Here we evaluated the biochemical, pharmacological and pharmacodynamic properties and efficacy in experimental autoimmune encephalomyelitis (EAE), a model of Multiple Sclerosis, of two types of alpha4beta1 inhibitors, the anti-rat alpha4 mAb TA-2 and the small molecule inhibitor BIO5192 (2(S)-{[1-(3,5-Dichloro-benzenesulfonyl)-pyrrolidine-2(S)- carbonyl]-amino}-4-[4-methyl-2(S)-(methyl-{2-[4-(3-o-tolyl -ureido)-phenyl]-acetyl}-amino)-pentanoylamino]-butyric acid).

TA-2 has been extensively studied in rats and provides a benchmark for assessing function.

BIO5192 is a highly selective and potent (KD of <3 pM) inhibitor of alpha4beta1.

Dosing regimens were identified for both inhibitors that provided full receptor occupancy during the duration of the study.

Both inhibitors induced leukocytosis, an effect that was used as a pharmacodynamic marker of activity, and both were efficacious in the EAE model.

Treatment with TA-2 caused a decrease in alpha4 integrin expression on the cell surface, which resulted from internalization of alpha4beta1 integrin / TA-2 complexes.

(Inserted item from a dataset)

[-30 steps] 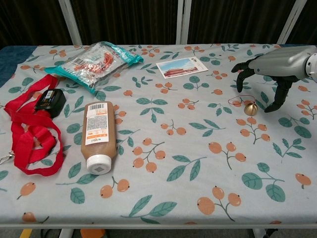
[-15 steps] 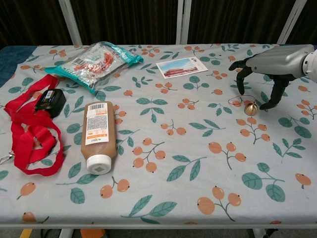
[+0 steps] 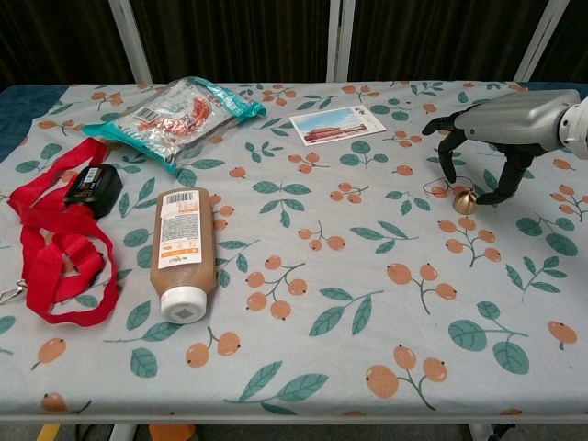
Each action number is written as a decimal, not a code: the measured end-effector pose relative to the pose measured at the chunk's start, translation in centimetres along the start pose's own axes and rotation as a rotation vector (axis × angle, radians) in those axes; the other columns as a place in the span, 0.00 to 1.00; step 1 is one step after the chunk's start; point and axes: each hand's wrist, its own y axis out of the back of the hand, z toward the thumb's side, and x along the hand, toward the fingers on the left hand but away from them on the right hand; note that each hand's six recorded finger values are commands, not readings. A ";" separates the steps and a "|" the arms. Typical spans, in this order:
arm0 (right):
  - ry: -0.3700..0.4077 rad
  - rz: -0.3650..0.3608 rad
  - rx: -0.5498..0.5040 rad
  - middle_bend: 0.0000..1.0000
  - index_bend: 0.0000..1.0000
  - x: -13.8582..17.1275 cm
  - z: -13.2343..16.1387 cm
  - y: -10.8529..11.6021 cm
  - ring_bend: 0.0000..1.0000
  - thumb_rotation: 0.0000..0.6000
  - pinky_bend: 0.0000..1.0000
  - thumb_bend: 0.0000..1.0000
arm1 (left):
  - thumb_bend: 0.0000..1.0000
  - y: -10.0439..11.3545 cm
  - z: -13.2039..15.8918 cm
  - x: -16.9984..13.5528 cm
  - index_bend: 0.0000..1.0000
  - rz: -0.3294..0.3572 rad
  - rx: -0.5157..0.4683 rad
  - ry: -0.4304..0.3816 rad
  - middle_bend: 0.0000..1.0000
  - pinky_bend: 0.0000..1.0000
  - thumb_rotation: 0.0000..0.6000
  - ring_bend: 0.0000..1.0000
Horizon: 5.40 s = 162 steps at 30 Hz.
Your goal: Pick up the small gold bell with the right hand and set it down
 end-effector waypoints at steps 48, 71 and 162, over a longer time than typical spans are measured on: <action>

In contrast, BIO5192 did not modulate cell surface alpha4beta1.

Our results with BIO5192 indicate that alpha4beta7 does not play a role in this model, and that blockade of alpha4beta1 / ligand interactions without downmodulation is sufficient for efficacy in rat EAE.

BIO5192 is highly selective and binds with high affinity to alpha4beta1 from 4 out of 4 species tested.

These studies demonstrate that BIO5192, a novel, potent, and selective inhibitor of alpha4beta1 integrin, will be a valuable reagent for assessing alpha4beta1 biology and may provide a new therapeutic for treatment of human inflammatory diseases.